I'm expanding on a number of other related questions and seeking clarification.

I've read and understand these posts as well as the linked papers and VCF specification.

https://bioinformatics.stackexchange.com/questions/14356/how-is-the-gt-field-in-a-vcf-file-defined
What Does Genetype ("0/0", "0/1" Or "1/1") In *.Vcf File Represent?
GT and GL fields in VCF file
VCF Files: Help on 0/1 1/1 0/0 1/1 | vs / (phased & unphased Meaning Of Genotype 2/0 And 2/1

Tell me if this is a good understanding of variant calling:

DNA is chopped up and turned into soup with both mother and father strands scattered about. Strands are sequenced and reported as a list of nucleotide calls along with quality scores. An aligner tries to guess where on a reference genome each strand should go. These pile up along the coordinates of the genome. A variant caller compares the alignment to the reference.
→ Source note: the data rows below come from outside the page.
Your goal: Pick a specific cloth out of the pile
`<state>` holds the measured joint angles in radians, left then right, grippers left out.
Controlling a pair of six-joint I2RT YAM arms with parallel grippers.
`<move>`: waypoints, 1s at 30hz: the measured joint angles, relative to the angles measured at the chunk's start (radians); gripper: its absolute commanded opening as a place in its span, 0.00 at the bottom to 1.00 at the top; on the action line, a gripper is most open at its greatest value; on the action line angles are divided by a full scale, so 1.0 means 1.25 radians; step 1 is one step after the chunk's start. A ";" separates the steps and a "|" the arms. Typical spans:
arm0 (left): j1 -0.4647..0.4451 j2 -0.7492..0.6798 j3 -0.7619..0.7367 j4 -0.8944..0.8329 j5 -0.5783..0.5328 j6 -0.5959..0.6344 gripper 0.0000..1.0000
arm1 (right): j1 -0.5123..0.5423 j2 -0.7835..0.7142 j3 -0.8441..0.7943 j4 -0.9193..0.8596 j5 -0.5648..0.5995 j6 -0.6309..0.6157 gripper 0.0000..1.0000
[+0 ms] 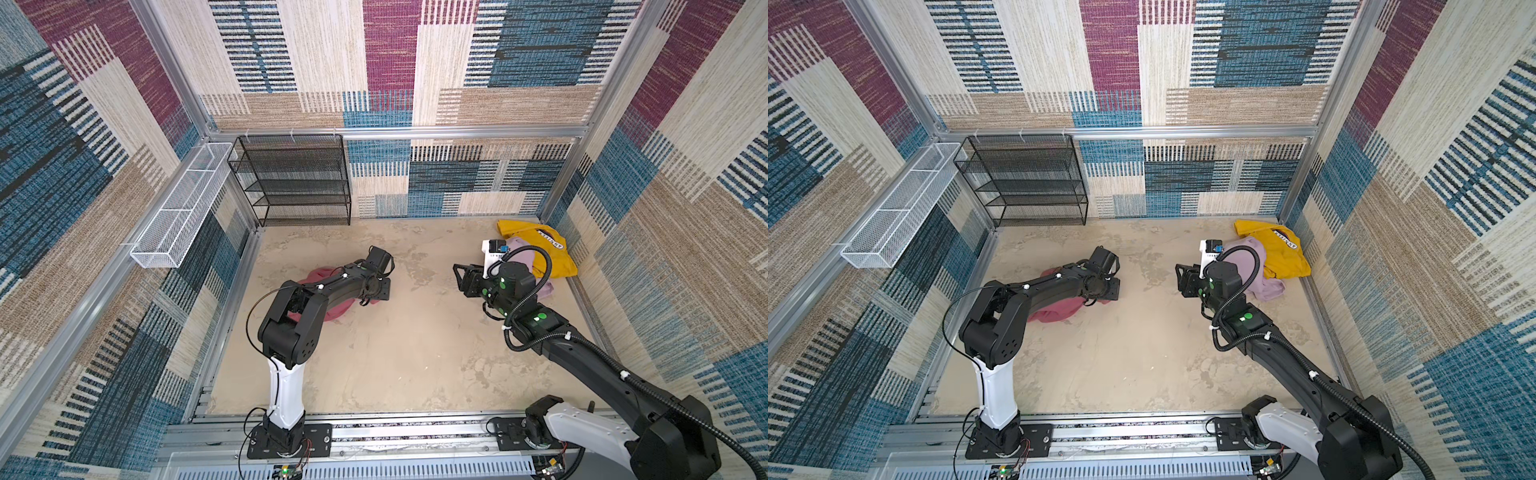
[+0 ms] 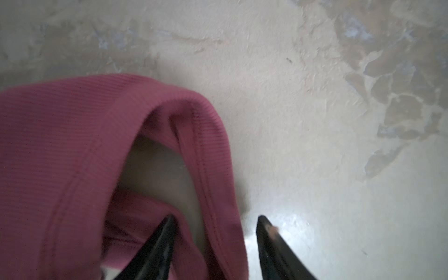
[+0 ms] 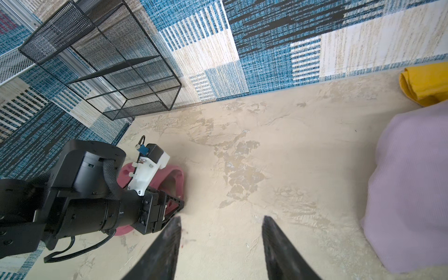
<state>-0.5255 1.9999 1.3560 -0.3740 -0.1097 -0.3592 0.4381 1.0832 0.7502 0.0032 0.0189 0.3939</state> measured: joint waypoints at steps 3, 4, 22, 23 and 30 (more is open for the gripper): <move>-0.002 0.018 0.019 -0.005 -0.012 0.005 0.54 | -0.008 0.000 -0.002 0.004 -0.015 0.000 0.57; -0.002 0.023 0.024 -0.006 -0.012 0.006 0.52 | -0.014 -0.001 -0.005 0.009 -0.026 0.000 0.57; -0.003 0.015 0.097 -0.056 -0.029 0.019 0.00 | -0.069 -0.021 -0.016 0.023 -0.085 0.013 0.57; -0.003 0.001 0.105 -0.058 -0.029 0.021 0.00 | -0.070 -0.023 -0.016 0.023 -0.086 0.013 0.57; 0.015 -0.121 0.112 -0.060 -0.027 0.037 0.00 | -0.073 -0.030 -0.016 0.023 -0.091 0.013 0.57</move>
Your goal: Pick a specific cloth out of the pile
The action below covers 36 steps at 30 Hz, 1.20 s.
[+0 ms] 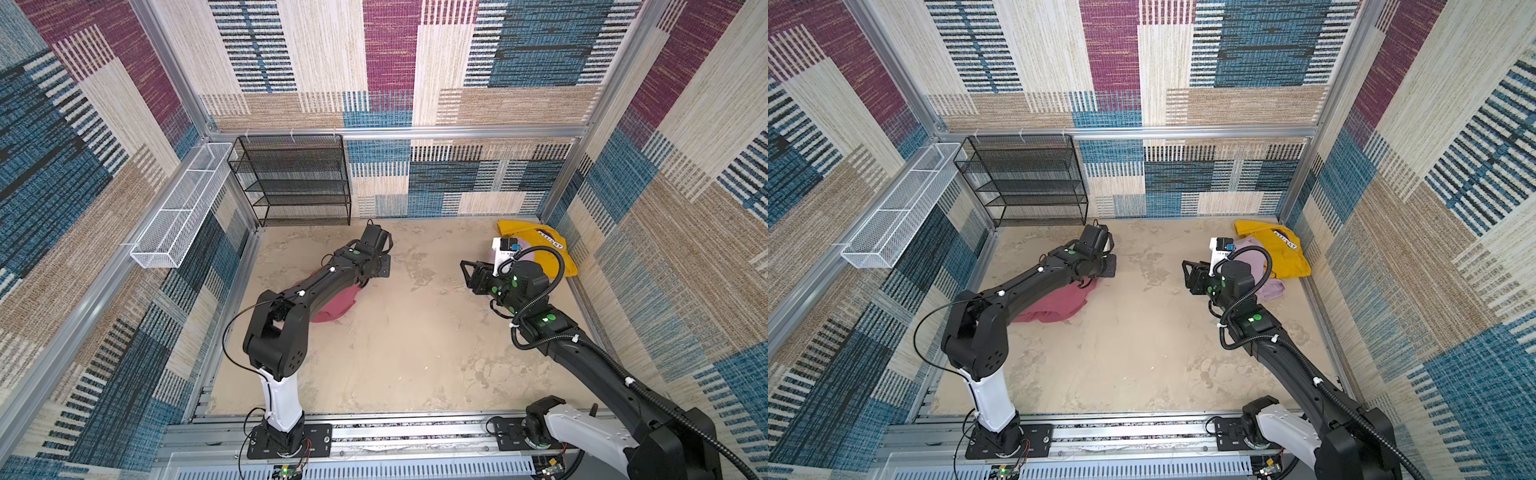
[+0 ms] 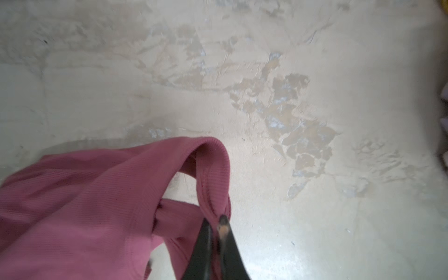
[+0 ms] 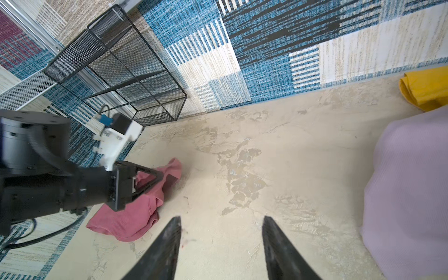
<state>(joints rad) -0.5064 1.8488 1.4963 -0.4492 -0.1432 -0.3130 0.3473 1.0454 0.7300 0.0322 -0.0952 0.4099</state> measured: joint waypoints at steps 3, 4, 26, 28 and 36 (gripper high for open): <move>0.011 -0.045 0.001 0.000 0.000 0.004 0.00 | -0.001 0.000 0.000 0.000 0.000 0.000 0.57; 0.016 -0.057 0.002 0.000 0.002 0.004 0.00 | -0.001 0.000 0.000 0.000 -0.001 0.000 0.57; 0.085 -0.158 0.008 0.017 0.074 -0.006 0.00 | -0.004 0.009 -0.007 0.027 -0.021 0.004 0.57; 0.117 -0.202 -0.051 0.023 0.070 -0.020 0.00 | -0.005 0.013 -0.007 0.030 -0.025 0.003 0.57; 0.226 -0.297 -0.234 0.026 0.057 -0.045 0.00 | -0.005 0.049 0.006 0.042 -0.044 0.006 0.56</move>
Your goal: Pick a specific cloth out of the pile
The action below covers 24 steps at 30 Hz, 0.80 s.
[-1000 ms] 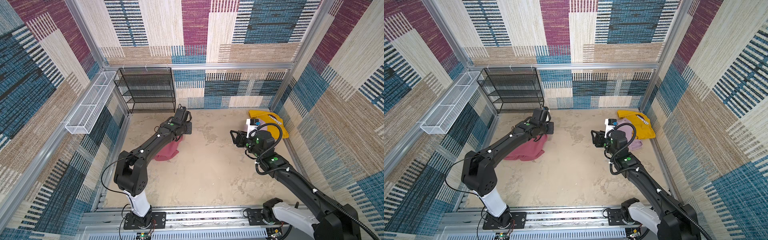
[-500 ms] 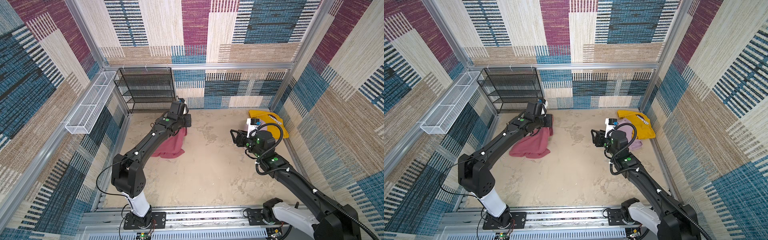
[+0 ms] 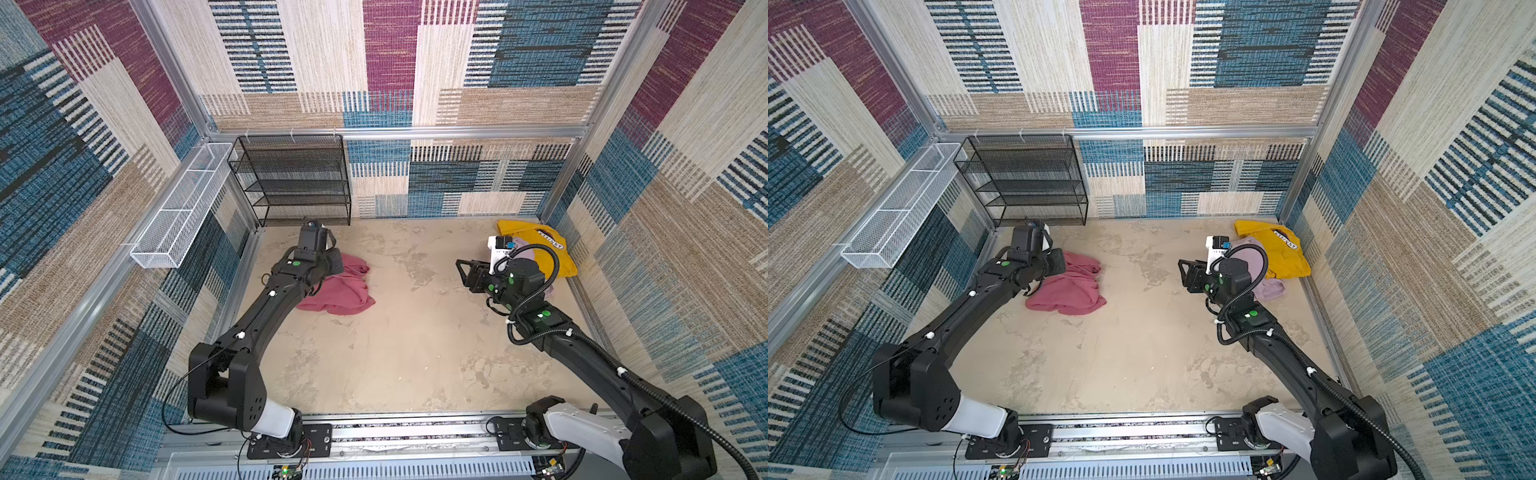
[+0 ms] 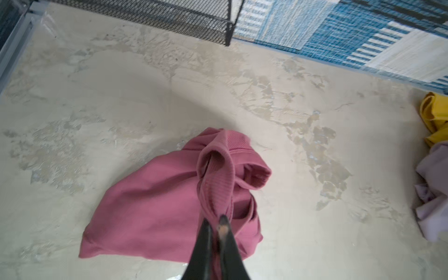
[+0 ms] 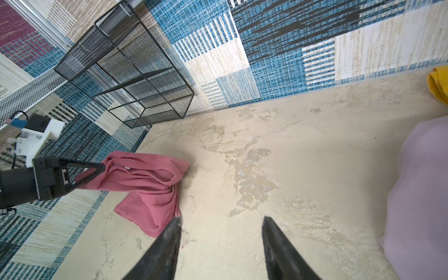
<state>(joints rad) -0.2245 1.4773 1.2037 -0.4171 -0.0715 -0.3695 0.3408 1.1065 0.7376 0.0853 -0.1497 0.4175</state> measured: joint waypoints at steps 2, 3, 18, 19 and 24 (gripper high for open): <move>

If, at a given coordinate, high-quality calls differ from the reference, then the variant caller flags that coordinate has having a variant.

Possibilities include:

  1. No nucleotides are present with high-confidence
  2. The reference nucleotide is present with high confidence.
  3. One or more alternate nucleotides are present with high-confidence.

Here are the things I still want to clarify:

  1. Under what conditions would a variant caller give "./0" or"0/."? Does that mean both the reference and low-quality nucleotide calls?
  2. Under what conditions would a variant caller give "./1" or "1/."? Again, what is the purpose of the "." The manual says "If a call cannot be made for a sample at a given locus, ‘.’ should be specified for each missing allele in the GT field." But I'm pretty sure i've seen calls like the ones above.
  3. Is there an accepted convention, or will some callers use both 1/0 and 0/1 for a het call? Likewise, "1/2" vs. "2/1" for a biallelic call. They mean the exact same thing for unphased data, right?
  4. Would the call ./0 be possible in a gVCF (where all coordinates are included whether or not there is a called variant)
  5. Under what conditions would a caller report "0/2" or "2/0" for a call? If there are two alternates found, then why isn't the "first" alternate included in the GT? I have seen this and others have reported it as well.

For example, consider this:

POS     REF     ALT     GT
1       A       T,G     0/2
2       A       A,G     0/2

In the first case, there are two alts, so shouldn't the GT have a "1" somewhere? In the second case, how is this different from ALT = "G"? Is it that both the REF ("A") and ALT ("G") were reported with high quality, as opposed to only "G"?

EDIT My description of variant calling was too simple and missed an essential point. The variants are called in a diploid manner. Without phasing, can't know which allele a variant is from. But you can assume _a-priori_ that there _are_ two alleles. So the caller doesn't just look for "high-quality" single calls as I described. It actually looks for high-quality calls including two alleles.

https://en.wikipedia.org/wiki/SNV_calling_from_NGS_data

https://support.illumina.com/content/dam/illumina-support/help/Illumina_DRAGEN_Bio_IT_Platform_v3_7_1000000141465/Content/SW/GPipelineVarCalAlg_fDG.htm

Genotyping—Forms the possible diploid combinations of variant events from the candidate haplotypes and, for each combination, calculates the conditional probability of observing the entire read pileup. Calculations use the constituent probabilities of observing each read, given each haplotype from the pair HMM evaluation. These calculations feed into the Bayesian formula to calculate a likelihood that each genotype is the truth, given the entire read pileup observed. Genotypes with maximum likelihood are reported.